Exactly as written, transcribe the data from its opening line through the line containing "Where can the red". Leave every picture out.

[Items listed in a dataset]
■ ■ ■ ■
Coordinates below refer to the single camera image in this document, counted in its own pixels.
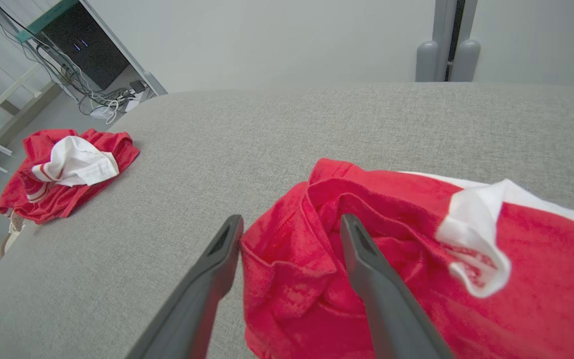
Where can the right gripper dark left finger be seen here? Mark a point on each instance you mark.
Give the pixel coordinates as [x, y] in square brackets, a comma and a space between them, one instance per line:
[192, 314]

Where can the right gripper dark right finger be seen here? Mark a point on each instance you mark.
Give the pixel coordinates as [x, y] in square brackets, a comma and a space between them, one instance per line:
[391, 319]

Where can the red shirt white sleeves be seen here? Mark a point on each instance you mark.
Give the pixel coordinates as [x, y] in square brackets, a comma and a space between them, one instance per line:
[112, 147]

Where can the black power adapter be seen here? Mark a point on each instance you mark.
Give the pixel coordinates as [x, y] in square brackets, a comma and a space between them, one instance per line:
[137, 86]

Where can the teal edged desk top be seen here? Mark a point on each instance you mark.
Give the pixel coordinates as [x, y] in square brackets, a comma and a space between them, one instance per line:
[48, 19]

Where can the grey rounded post foot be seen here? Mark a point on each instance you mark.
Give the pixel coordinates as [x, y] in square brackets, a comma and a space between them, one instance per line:
[465, 62]
[426, 62]

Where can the white metal frame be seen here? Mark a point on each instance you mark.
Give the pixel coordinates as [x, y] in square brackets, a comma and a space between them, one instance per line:
[5, 95]

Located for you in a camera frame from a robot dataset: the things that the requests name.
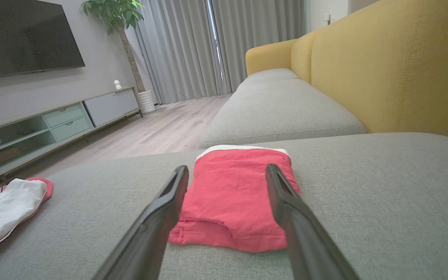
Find red and white sports jersey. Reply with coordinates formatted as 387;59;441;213
0;177;54;263

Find red shorts with white band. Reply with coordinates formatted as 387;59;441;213
168;145;301;254

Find white ribbed plant pot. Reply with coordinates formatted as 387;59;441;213
137;90;157;114

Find long low television cabinet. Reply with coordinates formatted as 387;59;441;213
0;86;143;188

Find yellow sofa backrest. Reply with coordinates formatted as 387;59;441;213
245;0;448;144

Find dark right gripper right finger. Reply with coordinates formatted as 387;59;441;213
265;163;361;280

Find large grey sofa seat cushion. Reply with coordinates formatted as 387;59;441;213
0;132;448;280

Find black flat screen television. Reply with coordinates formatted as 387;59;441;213
0;0;86;81

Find green potted tree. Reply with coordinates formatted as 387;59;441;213
80;0;147;94

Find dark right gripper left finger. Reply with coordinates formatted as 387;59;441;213
91;165;190;280

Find grey curtain panel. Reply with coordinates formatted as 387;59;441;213
134;0;224;105
210;0;307;95

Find brown box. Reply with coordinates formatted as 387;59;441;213
0;147;23;166

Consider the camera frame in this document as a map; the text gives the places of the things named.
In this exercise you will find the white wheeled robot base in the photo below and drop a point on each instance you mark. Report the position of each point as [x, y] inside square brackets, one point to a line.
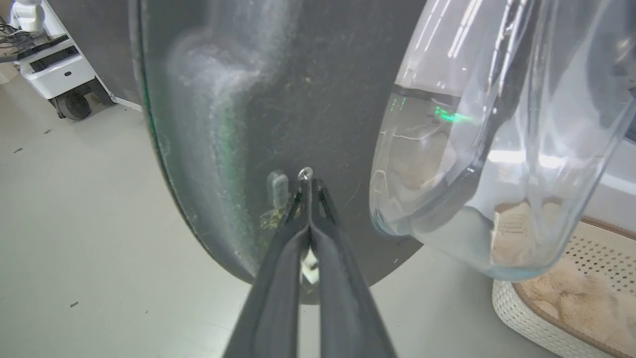
[49, 54]

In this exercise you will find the white perforated laundry basket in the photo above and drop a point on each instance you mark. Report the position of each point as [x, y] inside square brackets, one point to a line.
[586, 298]

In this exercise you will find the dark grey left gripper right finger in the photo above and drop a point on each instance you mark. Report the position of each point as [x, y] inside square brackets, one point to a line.
[348, 303]

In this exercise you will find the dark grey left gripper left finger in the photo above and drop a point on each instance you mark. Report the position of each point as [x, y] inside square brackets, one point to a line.
[271, 303]

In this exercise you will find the beige fluffy cloth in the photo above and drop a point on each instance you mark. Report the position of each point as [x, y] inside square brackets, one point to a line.
[591, 303]

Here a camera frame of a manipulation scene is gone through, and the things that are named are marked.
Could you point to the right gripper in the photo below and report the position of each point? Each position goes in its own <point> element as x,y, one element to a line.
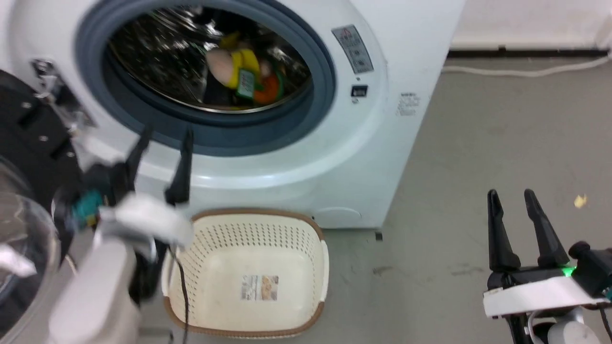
■ ■ ■ ■
### The completed task:
Coordinates below refer to the single camera image in this document, counted in its own pixels.
Where can the right gripper dark left finger be seen here? Mark a point on each instance you mark.
Give the pixel coordinates as [x, y] in square brackets, a comma and a space between them, one instance per line:
[192, 314]

Where can the right gripper dark right finger be seen here? Mark a point on each instance you mark.
Give the pixel coordinates as [x, y] in square brackets, a comma and a space between them, one instance per line:
[391, 319]

Where can the red shirt white sleeves be seen here? Mark a point on each instance you mark.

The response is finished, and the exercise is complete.